> _Action item_
Write out the data again exactly, skipping every picture.

> _Stored data_
|---|

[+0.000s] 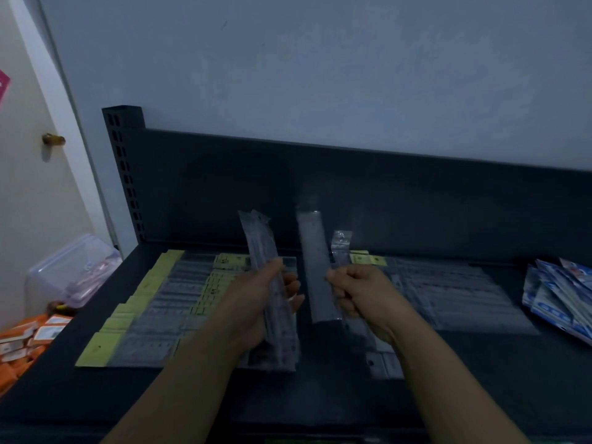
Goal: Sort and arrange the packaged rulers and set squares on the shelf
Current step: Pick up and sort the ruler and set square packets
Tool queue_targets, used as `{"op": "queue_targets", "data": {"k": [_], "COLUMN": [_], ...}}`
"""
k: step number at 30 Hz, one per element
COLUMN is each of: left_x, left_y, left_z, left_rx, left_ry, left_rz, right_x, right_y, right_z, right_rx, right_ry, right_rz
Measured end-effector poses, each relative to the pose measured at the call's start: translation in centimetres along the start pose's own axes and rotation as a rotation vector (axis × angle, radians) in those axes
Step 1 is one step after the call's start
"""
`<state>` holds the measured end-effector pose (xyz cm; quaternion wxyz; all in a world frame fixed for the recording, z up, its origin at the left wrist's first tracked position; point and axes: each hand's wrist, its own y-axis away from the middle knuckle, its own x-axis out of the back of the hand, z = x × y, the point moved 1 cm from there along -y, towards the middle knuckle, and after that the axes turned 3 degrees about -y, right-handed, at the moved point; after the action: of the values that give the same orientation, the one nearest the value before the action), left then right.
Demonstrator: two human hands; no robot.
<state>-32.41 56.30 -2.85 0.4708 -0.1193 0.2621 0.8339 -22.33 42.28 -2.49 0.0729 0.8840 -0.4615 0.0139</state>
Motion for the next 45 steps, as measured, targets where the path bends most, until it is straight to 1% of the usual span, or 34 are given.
{"op": "queue_targets", "data": {"k": [1, 3, 6, 8, 11, 14, 17, 19, 21, 23, 25, 26, 28, 30, 32, 33, 35, 38, 39, 40, 42, 45], "left_x": [-0.3, -0.8, -1.5, -2.0, -2.4, -3.2, -3.6, -3.4, -2.8, -1.9, -0.8, -0.4, -0.3, -1.3, -2.6, -3.0, -3.2, -3.0, -3.1, -3.3, -4.1, -5.3], "left_y": [0.0, 0.0, 0.1, 0.1, -0.1, -0.1, 0.4, 0.8, 0.9, 1.0, 1.1, 1.4, 2.3, 3.2, 3.5, 3.5, 3.5, 3.8, 3.9, 4.0, 4.3, 4.8], "left_z": [0.0, -0.1, -0.4, -0.6, -1.0, -1.3, -1.5, -1.6, -1.3, -0.7, -0.4, -0.5, -0.8, -1.6, -2.9, -3.5, -4.7, -5.6, -5.8, -6.0, -6.4, -6.5], "left_rx": [-0.001, -0.007, -0.043, -0.060, -0.079, -0.153, -0.228, -0.234, -0.277, -0.369, -0.423, -0.434, -0.519, -0.634, -0.659, -0.645, -0.589, -0.516, -0.514, -0.512, -0.502, -0.488], "left_ry": [-0.005, -0.037, -0.050, -0.048, 0.020, 0.110, 0.002, -0.060, -0.084, -0.115, -0.217, -0.312, -0.595, -0.975, -1.306, -1.408, -1.496, -1.474, -1.455, -1.447, -1.445, -1.449], "left_rz": [-0.008, -0.050, -0.077, -0.052, -0.017, -0.040, -0.106, -0.171, -0.215, -0.176, -0.081, -0.027, 0.015, -0.069, -0.169, -0.195, -0.206, -0.139, -0.111, -0.093, -0.087, -0.081], "right_x": [-0.1, -0.3, -0.9, -1.2, -1.6, -1.9, -0.8, 0.8, 3.1, 5.5, 7.9, 9.0, 10.9, 11.7, 11.8, 11.9, 12.3, 12.9, 12.9, 12.7, 12.3, 12.7], "right_y": [0.3, 0.8, 1.6, 1.9, 2.5, 3.3, 3.8, 4.1, 4.4, 5.2, 6.2, 6.8, 8.1, 9.1, 9.5, 9.5, 9.4, 10.0, 10.2, 10.4, 10.5, 10.5], "right_z": [0.1, 0.2, 0.2, 0.3, 0.4, 0.6, 0.3, 0.0, -0.3, -0.5, -0.5, -0.5, -0.5, -0.3, 0.5, 1.3, 3.0, 4.7, 5.2, 5.5, 5.9, 5.1], "right_rx": [0.011, 0.011, 0.000, 0.015, 0.022, -0.033, -0.020, 0.043, 0.127, 0.224, 0.279, 0.287, 0.291, 0.290, 0.289, 0.294, 0.316, 0.228, 0.184, 0.163, 0.177, 0.210], "right_ry": [-0.053, -0.084, 0.012, 0.059, 0.031, -0.059, -0.124, -0.071, 0.067, 0.219, 0.354, 0.417, 0.514, 0.597, 0.692, 0.726, 0.719, 0.497, 0.440, 0.438, 0.473, 0.464], "right_rz": [-0.014, -0.078, -0.185, -0.157, -0.110, -0.166, -0.220, -0.217, -0.199, -0.190, -0.175, -0.158, -0.136, -0.146, -0.139, -0.127, -0.077, 0.053, 0.052, 0.028, -0.033, -0.072]}}
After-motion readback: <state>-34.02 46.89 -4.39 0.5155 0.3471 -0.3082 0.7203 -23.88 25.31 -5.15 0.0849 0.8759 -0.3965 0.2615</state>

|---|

> _Worked solution_
[+0.000s] 
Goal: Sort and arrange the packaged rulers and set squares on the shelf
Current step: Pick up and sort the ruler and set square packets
Tool queue_targets, used as `{"op": "queue_targets", "data": {"k": [_], "COLUMN": [_], ...}}`
"""
k: step number at 30 Hz, one per element
COLUMN is each of: left_x, left_y, left_z, left_rx, left_ry, left_rz, right_x, right_y, right_z, right_rx, right_ry, right_rz
Measured end-effector poses, each relative to the pose measured at the call's start: translation in centimetres along the start pose's own axes and rotation as a rotation vector (axis × angle, radians) in those axes
Step 1 is one step after the call's start
"""
`<state>` holds the measured end-effector pose (xyz cm; quaternion wxyz; all in a world frame fixed for the recording, z up, its origin at the left wrist's first tracked position; point and axes: each hand's wrist, its own y-axis away from the middle knuckle, its own x-axis out of the back of the hand, z = x × y, the point moved 1 cm from there along -y, towards the middle knuckle, and after that the axes turned 3 degrees about -y, right-handed, at the moved point; after the action: of the values that give the same orientation, the one nearest the value before the action), left then right.
Demonstrator: two human hands; no robot.
<state>-32.41 56.30 -2.85 0.4708 -0.1193 0.2621 0.8339 -22.33 42.28 -2.49 0.0729 0.8840 -0.4615 0.0139</state>
Motion for the next 45 steps, as measured, targets where the path bends most, until it is straight to 1% of the usual span, or 34 are given.
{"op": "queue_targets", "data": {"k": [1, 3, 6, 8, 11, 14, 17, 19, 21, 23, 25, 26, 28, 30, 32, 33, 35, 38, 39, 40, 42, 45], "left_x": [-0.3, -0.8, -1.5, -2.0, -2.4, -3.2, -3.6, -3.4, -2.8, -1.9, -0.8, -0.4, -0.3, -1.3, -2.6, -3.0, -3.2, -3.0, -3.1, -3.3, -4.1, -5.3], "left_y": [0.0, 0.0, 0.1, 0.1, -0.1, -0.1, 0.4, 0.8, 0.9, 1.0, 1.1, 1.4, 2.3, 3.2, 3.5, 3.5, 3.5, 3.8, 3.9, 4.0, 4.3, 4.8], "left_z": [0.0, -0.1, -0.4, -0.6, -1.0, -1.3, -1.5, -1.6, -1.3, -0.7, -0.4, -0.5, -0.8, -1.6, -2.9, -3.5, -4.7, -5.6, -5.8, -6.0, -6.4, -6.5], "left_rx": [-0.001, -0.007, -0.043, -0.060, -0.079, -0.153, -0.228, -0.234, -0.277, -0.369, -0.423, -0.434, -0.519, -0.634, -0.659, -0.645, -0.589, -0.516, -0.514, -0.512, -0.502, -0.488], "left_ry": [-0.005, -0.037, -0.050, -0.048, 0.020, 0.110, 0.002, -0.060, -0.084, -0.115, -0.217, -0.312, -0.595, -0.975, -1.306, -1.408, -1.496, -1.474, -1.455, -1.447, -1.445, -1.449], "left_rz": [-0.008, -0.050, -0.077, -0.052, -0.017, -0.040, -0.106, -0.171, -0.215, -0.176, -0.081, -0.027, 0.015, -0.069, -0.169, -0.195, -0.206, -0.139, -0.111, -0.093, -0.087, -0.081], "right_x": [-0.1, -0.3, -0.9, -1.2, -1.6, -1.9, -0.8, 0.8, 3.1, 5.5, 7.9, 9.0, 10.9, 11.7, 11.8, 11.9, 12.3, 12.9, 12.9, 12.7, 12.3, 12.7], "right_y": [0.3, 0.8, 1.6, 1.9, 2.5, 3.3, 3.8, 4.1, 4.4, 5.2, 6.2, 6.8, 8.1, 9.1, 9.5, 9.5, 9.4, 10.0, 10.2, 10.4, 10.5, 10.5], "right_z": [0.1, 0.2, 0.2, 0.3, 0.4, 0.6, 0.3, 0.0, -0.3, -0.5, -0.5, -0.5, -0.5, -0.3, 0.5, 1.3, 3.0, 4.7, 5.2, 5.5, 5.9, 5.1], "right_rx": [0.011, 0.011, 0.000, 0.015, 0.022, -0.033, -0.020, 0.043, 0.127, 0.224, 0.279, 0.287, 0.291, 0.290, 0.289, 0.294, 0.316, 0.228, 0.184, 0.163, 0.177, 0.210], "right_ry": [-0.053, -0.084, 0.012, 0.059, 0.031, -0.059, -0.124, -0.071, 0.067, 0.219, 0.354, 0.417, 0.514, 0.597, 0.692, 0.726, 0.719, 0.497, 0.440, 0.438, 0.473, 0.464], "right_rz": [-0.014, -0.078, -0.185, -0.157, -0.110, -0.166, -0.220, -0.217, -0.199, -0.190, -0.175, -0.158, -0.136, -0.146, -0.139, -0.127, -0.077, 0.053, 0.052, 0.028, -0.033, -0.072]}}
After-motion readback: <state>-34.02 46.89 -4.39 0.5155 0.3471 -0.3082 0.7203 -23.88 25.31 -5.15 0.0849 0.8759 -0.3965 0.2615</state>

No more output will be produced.